Description of the task:
Repeat the listing exactly. Do not carry over any pictures.

Collected material:
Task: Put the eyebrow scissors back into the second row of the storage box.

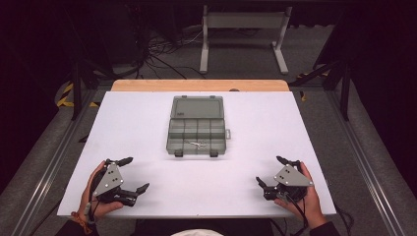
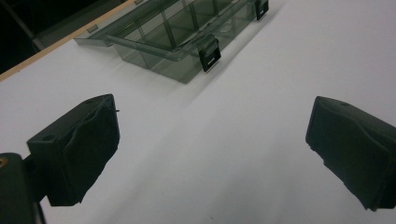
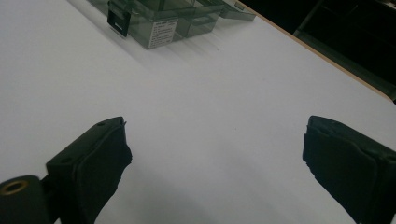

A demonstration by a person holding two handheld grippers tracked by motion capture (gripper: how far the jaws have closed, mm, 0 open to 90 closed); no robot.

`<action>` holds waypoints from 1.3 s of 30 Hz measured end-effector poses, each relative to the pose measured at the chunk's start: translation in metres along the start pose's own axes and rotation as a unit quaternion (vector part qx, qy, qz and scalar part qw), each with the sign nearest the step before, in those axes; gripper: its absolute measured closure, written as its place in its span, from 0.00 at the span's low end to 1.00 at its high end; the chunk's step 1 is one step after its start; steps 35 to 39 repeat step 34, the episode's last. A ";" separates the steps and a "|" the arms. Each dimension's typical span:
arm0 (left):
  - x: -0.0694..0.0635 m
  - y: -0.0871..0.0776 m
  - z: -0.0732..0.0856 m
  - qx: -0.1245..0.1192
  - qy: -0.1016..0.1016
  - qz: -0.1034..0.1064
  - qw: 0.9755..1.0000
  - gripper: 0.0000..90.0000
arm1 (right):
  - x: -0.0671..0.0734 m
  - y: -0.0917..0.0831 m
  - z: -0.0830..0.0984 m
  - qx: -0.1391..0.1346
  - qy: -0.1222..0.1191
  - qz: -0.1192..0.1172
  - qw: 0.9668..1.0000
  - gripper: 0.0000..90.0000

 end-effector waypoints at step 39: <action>0.001 0.004 -0.001 0.007 -0.001 -0.009 1.000 0.04 | -0.001 -0.003 -0.001 -0.020 0.005 -0.019 1.000 0.08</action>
Point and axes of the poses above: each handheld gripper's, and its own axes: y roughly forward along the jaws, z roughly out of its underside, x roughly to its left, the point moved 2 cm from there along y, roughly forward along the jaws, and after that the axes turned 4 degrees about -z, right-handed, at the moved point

Solution for this task:
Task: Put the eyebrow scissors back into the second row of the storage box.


A demonstration by a person holding two handheld grippers tracked by motion capture (gripper: how far the jaws have closed, mm, 0 open to 90 closed); no robot.

`<action>` holds waypoints from 1.3 s of 30 Hz measured end-effector poses, each relative to the pose measured at the chunk's start: translation in metres along the start pose's own axes and rotation as a unit quaternion (vector part qx, qy, qz and scalar part qw), each with the sign nearest the step before, in those axes; gripper: its absolute measured closure, written as its place in its span, from 0.00 at the span's low end to 1.00 at its high end; the chunk's step 1 is one step after its start; steps 35 to 39 repeat step 34, the episode's last. A ";" separates the steps and a "|" the arms. Each dimension's typical span:
arm0 (left):
  - x: -0.0694..0.0635 m
  - y: -0.0871..0.0776 m
  - z: -0.0732..0.0856 m
  - qx: -0.1245..0.1192
  - qy: -0.1016..0.1016
  - qz: -0.1034..0.1064
  - qw: 0.9755..1.0000
  - gripper: 0.0000..90.0000
arm1 (right):
  - x: -0.0671..0.0734 m
  - y: -0.0917..0.0831 m
  - z: -0.0830..0.0984 m
  - qx: -0.1391..0.1346
  - qy: -0.1222..0.1191
  - qz: -0.1192..0.1172
  - qw: 0.9668..1.0000
  - gripper: 0.0000..90.0000

 end-effector waypoints at step 39: <action>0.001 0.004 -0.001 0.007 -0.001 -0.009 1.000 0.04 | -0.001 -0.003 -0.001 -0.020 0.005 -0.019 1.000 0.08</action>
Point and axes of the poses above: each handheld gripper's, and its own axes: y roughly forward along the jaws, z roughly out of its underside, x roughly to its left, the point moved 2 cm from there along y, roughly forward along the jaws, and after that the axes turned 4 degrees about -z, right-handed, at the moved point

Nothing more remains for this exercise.